Parmi ses réalisations de cet ordre, on cite souvent, à juste titre, le XVIIe Congrès mondial de la Fédération internationale des sociétés de philosophie à Montréal en 1983, Philosophie et culture. Je retiens néanmoins pour ma part le XVe Congrès, particulièrement vivant et réussi, des Sociétés de philosophie de langue française à l’Université de Montréal, sur La communication, dont les Actes en deux tomes, riches en textes mémorables, ont paru par ses soins en 1971 (éd. Montmorency). Le moment fort de ce congrès, la joute dialectique entre Paul Ricoeur et Jacques Derrida autour de la vraie nature du signe, reste gravé dans les mémoires. Cela dit, quantité d’autres rencontres semblables de haute tenue n’auraient pas vu le jour sans l’engagement persistant de Venant Cauchy. La liste en est impressionnante.

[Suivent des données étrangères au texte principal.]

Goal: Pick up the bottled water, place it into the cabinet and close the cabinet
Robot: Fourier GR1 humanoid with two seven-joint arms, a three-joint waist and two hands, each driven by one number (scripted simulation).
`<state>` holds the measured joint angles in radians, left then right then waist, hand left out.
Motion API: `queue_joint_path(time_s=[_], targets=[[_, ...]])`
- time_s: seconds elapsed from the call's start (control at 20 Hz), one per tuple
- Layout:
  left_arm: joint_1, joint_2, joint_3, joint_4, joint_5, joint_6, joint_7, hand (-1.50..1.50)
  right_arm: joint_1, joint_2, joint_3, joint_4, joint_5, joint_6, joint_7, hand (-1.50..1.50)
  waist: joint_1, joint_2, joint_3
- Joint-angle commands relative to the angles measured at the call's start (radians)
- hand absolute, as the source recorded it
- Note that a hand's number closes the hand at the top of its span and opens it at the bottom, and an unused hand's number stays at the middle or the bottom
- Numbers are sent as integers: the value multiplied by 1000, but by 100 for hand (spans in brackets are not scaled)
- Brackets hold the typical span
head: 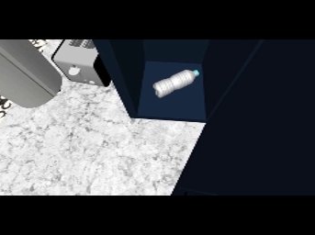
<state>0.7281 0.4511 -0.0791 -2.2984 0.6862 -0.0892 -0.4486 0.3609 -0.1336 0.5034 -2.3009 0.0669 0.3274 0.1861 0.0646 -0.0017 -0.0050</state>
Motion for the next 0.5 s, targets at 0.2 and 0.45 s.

Non moins remarquable est l’énumération de ses innombrables interventions sur tous les continents : discours, allocutions, conférences, contributions à des collectifs. Si l’on est de prime abord frappé par la variété des causes qui l’ont sollicité, on y découvre cependant vite un trait commun, qui est le souci de l’humain. Les Mélanges offerts en son honneur en 1993 portent le titre Le dialogue humaniste. On ne pouvait mieux dire. Antoine de Saint-Exupéry écrivait, dans Citadelle : « Les mots essaient d’épouser la nature et de l’emporter. Ainsi j’ai dit “montagne” et j’emporte la montagne en moi avec ses hyènes et ses chacals et ses ravins pleins de silence et sa montée vers les étoiles jusqu’aux crêtes mordues par les vents… mais ce n’est qu’un mot qu’il faut remplir ». Le défi que Venant Cauchy n’a eu de cesse de relever sur tant de tribunes aura été, justement, de « remplir » le mot « humanisme » et de mieux le définir pour notre temps. Il aura su illustrer admirablement ce que Saint-Exupéry résume avec bonheur, dans Citadelle encore : « Il convient en permanence de tenir réveillé en l’homme ce qui est grand et de le convertir à sa propre grandeur ».
À l’instar de tous ceux et celles ayant à coeur le service du bien commun, Venant Cauchy a connu sa part d’attaques mesquines, mais sa générosité et sa magnanimité étaient telles qu’elles semblaient à peine l’effleurer. Sa sensibilité était pourtant manifeste. Ainsi qu’en faisait à nouveau foi une de ses dernières communications, présentée en août 2006 à Budapest, la préoccupation centrale de son humanisme demeurait la liberté, celle des autres d’abord mais aussi la sienne, dont il ne s’est d’ailleurs pas privé, en vue, précisément, du bien commun.
Aussi faut-il rendre hommage à la mémoire de ce grand ami de notre revue et de notre Faculté de philosophie, et reconnaître, avec toute la gratitude qu’elle mérite, sa contribution infatigable à la cause de la philosophie et de l’humain, par-delà les frontières, les inimitiés et les conventions.